■ Exercise prompt: All lines from the one with "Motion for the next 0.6" to the end of the data: return those exactly, and only those.

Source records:
────────────────────────────────────────

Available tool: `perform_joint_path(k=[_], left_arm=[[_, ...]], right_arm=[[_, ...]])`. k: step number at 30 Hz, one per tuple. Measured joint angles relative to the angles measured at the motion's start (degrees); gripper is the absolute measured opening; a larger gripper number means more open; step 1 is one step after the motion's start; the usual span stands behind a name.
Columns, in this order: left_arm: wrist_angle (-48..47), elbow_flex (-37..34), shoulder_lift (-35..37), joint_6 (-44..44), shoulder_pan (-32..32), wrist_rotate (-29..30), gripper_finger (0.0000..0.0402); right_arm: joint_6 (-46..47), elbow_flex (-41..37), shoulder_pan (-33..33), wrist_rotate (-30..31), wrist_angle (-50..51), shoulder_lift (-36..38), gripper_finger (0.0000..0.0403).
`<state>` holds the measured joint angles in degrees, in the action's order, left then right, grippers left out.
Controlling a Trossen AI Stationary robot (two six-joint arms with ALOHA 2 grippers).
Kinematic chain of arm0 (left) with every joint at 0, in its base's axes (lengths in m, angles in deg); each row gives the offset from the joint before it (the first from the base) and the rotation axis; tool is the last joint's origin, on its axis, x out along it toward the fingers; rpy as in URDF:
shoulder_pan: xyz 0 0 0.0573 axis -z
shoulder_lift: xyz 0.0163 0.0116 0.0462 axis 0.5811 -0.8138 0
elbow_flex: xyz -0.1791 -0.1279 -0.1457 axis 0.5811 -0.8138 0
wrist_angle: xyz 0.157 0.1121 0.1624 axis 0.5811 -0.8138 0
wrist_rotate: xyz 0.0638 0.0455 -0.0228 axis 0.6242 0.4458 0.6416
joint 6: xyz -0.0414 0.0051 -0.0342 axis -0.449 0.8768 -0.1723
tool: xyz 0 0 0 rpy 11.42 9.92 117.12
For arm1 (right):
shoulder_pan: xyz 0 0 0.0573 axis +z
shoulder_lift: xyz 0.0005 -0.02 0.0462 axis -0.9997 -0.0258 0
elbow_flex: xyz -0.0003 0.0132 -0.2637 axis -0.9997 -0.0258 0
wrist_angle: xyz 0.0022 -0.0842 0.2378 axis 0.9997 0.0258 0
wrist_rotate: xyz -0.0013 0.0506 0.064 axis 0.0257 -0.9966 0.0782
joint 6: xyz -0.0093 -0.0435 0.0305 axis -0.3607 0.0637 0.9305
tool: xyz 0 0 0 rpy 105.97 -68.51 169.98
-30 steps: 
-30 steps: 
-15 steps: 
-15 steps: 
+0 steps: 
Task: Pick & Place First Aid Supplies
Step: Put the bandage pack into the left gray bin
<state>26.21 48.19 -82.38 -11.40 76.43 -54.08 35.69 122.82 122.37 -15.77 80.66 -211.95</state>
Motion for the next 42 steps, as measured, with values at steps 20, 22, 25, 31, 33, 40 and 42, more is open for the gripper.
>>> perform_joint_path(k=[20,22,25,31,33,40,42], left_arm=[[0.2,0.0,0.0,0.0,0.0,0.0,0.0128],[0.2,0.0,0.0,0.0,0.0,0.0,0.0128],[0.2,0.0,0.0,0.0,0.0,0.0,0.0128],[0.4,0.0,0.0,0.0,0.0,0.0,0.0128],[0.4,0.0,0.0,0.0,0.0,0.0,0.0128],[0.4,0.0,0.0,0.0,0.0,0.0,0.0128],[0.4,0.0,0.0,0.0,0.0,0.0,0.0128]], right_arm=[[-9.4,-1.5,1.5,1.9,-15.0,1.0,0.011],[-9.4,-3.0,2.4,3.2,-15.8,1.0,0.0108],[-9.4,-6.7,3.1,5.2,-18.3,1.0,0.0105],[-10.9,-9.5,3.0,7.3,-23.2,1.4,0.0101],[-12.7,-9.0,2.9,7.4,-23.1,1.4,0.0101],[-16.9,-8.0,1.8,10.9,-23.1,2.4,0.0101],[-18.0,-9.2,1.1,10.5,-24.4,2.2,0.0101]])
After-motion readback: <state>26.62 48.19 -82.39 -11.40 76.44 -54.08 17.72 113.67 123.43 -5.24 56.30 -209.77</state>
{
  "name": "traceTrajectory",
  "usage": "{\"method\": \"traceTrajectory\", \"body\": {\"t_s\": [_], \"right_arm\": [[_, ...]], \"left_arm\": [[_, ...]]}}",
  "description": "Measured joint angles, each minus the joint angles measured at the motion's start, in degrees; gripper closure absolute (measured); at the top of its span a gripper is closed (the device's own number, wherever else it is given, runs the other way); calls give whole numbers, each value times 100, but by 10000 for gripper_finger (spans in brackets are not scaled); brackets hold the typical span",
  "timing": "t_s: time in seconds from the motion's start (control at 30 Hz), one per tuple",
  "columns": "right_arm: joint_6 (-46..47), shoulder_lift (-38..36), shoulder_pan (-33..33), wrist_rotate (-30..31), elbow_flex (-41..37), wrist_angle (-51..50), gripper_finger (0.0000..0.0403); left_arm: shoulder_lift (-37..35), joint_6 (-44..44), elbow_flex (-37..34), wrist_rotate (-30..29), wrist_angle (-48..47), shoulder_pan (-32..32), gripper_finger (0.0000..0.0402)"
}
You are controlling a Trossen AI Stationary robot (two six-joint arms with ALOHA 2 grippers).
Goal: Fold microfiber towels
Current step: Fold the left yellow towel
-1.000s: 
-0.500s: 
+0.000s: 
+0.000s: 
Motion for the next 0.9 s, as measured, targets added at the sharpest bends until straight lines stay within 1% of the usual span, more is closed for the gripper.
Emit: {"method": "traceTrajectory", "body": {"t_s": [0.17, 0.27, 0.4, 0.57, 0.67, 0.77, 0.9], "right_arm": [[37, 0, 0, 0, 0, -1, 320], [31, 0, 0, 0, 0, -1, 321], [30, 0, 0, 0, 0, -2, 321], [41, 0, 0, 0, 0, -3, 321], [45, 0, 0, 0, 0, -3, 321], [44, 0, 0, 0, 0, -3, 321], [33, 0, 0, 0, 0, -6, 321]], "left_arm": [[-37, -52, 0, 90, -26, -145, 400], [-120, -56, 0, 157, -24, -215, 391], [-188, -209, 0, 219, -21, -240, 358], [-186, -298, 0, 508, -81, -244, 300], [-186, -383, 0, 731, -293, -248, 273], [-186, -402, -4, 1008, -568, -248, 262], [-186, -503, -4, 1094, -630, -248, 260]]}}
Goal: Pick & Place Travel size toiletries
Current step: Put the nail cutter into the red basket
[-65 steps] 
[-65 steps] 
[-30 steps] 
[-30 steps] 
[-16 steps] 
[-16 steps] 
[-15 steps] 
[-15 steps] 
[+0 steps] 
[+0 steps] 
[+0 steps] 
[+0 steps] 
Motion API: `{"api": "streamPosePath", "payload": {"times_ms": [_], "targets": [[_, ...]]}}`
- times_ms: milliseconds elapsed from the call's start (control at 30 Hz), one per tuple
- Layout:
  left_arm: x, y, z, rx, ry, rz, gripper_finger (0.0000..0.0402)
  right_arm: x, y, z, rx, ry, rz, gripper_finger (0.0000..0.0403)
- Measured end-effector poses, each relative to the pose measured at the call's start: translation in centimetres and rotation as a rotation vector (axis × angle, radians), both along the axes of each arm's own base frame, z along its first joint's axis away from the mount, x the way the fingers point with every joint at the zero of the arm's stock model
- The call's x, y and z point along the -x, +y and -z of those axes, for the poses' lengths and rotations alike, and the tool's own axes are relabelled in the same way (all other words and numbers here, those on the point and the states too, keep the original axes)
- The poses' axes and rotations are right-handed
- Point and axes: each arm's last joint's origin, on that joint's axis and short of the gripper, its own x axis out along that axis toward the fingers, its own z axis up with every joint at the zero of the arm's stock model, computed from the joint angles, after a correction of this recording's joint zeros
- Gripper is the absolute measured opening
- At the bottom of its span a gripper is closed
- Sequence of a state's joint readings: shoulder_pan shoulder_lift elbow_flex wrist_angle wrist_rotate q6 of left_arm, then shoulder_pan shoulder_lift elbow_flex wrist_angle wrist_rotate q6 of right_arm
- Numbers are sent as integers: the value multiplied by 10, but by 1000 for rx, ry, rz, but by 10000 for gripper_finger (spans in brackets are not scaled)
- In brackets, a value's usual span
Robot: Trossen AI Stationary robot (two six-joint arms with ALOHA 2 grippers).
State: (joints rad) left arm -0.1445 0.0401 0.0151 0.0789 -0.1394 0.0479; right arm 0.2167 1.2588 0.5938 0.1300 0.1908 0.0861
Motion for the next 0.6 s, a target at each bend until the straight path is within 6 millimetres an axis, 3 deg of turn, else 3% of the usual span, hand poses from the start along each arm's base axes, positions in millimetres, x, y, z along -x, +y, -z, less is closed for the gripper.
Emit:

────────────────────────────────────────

■ Your response:
Motion for the next 0.6 s, a target at each bend until the straight path is within 6 millimetres an axis, 3 deg of turn, else 3% of the usual span, hand poses from the start along each arm's base axes, positions in millimetres, x, y, z along -x, +y, -z, less is closed for the gripper.
Emit:

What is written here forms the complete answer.